Introduction:
Acute kidney injury (AKI) is increasingly recognized as a major global health concern, affecting over 133 million people annually, with a particularly significant burden in developing countries. Electronic alerts (e-alerts) have been implemented in various healthcare settings to improve AKI detection and management. However, their effectiveness in improving clinical outcomes, such as mortality, dialysis requirements, and healthcare resource utilization, remains uncertain. The purpose of this study is to systematically review and analyze the impact of e-alerts on AKI management outcomes in hospitalized patients.
Methods:
We conducted a systematic review and meta-analysis of randomized controlled trials (RCTs) published between 2000 and December 2023. The studies included hospitalized patients who received e-alerts for AKI. The primary outcomes evaluated were kidney injury progression, dialysis during hospitalization, and mortality.

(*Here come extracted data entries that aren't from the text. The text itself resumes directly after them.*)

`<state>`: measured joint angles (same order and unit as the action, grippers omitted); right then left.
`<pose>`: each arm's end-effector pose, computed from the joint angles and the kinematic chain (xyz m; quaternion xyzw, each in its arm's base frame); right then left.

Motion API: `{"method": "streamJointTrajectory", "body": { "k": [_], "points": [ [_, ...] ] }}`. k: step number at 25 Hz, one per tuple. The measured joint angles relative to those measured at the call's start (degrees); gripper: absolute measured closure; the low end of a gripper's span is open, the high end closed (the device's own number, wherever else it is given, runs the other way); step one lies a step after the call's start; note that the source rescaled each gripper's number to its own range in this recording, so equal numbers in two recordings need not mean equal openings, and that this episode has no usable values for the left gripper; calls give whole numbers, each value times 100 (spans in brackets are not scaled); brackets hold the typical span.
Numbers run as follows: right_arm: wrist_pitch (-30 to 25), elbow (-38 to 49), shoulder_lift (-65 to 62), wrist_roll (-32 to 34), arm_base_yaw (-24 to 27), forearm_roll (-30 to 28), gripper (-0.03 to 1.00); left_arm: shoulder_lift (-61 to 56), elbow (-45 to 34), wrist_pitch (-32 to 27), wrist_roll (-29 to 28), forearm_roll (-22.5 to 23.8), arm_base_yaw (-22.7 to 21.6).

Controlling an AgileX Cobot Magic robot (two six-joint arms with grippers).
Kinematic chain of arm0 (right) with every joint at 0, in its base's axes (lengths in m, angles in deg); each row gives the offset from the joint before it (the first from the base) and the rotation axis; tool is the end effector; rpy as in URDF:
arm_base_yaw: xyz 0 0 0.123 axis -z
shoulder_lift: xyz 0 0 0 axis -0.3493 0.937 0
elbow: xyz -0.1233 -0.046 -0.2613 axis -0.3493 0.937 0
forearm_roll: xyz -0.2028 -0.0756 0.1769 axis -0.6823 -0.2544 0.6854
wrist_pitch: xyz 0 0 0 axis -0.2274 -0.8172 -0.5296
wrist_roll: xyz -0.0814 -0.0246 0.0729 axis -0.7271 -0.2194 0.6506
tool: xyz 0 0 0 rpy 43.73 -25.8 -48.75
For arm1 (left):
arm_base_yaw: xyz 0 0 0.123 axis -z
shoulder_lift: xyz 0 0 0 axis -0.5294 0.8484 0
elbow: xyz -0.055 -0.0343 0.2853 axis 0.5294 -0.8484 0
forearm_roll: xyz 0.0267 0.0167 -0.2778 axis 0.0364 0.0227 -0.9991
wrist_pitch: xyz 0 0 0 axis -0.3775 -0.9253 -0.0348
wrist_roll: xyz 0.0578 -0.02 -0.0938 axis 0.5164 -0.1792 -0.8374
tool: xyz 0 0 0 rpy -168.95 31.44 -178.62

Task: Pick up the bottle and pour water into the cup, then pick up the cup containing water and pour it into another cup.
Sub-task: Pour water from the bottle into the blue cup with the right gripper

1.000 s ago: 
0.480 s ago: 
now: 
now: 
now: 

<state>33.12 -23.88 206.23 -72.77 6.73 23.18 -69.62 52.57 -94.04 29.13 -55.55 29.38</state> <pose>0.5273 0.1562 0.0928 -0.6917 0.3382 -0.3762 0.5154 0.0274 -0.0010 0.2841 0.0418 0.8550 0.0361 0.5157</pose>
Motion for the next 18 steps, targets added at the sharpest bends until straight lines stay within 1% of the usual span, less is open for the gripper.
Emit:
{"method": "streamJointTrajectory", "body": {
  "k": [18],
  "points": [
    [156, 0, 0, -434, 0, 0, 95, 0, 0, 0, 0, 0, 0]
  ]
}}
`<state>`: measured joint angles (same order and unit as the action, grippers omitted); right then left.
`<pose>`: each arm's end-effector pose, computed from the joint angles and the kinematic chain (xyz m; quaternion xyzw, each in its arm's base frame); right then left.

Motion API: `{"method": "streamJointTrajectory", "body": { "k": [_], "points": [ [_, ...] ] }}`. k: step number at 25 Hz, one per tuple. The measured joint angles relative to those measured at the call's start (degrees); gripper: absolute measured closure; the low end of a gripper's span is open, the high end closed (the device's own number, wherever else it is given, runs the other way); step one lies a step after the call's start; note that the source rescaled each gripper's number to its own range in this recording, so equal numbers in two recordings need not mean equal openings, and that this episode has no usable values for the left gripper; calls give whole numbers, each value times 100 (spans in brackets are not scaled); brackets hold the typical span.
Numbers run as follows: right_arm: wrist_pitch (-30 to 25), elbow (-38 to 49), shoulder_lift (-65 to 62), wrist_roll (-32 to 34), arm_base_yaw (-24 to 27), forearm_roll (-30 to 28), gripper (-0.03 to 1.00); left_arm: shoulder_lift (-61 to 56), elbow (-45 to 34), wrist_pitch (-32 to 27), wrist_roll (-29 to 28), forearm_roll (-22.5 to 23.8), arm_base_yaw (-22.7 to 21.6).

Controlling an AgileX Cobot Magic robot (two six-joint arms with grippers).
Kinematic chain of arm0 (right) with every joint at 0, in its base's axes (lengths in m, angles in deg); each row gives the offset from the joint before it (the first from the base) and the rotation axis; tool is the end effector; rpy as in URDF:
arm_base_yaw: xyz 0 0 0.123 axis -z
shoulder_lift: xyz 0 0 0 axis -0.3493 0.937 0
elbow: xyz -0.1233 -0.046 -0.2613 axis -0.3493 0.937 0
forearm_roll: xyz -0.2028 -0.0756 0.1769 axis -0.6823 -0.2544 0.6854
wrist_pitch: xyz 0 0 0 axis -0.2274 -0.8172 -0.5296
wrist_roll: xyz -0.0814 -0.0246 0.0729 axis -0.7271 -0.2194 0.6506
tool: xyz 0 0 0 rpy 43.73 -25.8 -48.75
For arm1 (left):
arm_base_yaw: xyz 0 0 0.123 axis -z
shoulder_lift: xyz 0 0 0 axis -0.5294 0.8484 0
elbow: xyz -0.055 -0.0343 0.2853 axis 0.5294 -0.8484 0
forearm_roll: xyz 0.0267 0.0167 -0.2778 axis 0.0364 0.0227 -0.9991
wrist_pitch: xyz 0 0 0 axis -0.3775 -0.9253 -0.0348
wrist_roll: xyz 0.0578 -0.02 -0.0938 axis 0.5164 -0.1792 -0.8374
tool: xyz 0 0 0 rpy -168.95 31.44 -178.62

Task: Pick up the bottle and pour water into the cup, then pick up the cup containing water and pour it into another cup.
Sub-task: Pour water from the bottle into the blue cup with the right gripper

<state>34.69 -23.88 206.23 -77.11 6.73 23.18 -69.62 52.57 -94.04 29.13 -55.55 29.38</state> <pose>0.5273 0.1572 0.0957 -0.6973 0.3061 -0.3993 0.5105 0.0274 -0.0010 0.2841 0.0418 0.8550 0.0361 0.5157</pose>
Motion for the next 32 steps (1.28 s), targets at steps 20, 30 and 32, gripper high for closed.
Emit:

Secondary outcomes included healthcare resource utilization, such as nephrology consultations. Data were pooled, and meta-analyses were performed for relevant outcomes, expressed as risk ratios (RR) with 95% confidence intervals (CI), with heterogeneity assessed using I² statistics.
Results:
The search identified 4 eligible studies, all of which utilized automated e-alert systems integrated into electronic health records. A meta-analysis of mortality outcomes revealed no significant difference between the e-alert group and the usual care group, with a pooled risk ratio of 1.06 (95% CI 0.86 to 1.31; I² = 0%). Similarly, the analysis for dialysis during hospitalization showed no significant difference, with a pooled risk ratio of 0.96 (95% CI 0.78 to 1.20; I² = 0%). However, the outcomes related to nephrology consultations displayed significant heterogeneity, with a pooled odds ratio of 1.62 (95% CI 0.72 to 3.68; I² = 84%). A new study focusing on medication-targeted e-alerts demonstrated a modest, non-significant reduction in the composite outcome of AKI progression, dialysis, or death in the e-alert group (23.1%) compared to the usual care group (25.3%) (RR 0.92, 95% CI 0.83 to 1.01, p-value = 0.09). Subgroup analysis from this study showed a significant benefit in patients receiving proton pump inhibitors (PPIs) (RR 0.88, 95% CI 0.79 to 0.98, p-value = 0.02).
Conclusions:
The current evidence indicates that e-alerts for AKI do not significantly improve survival or reduce the need for renal replacement therapy. However, e-alerts may increase nephrology consultations, and medication-targeted alerts could provide benefits in specific subgroups, such as patients on proton pump inhibitors. Further research, particularly employing mixed methods, is necessary to better understand the impact of e-alerts and enhance their effectiveness in clinical practice.
I have no potential conflict of interest to disclose.
I did not use generative AI and AI-assisted technologies in the writing process.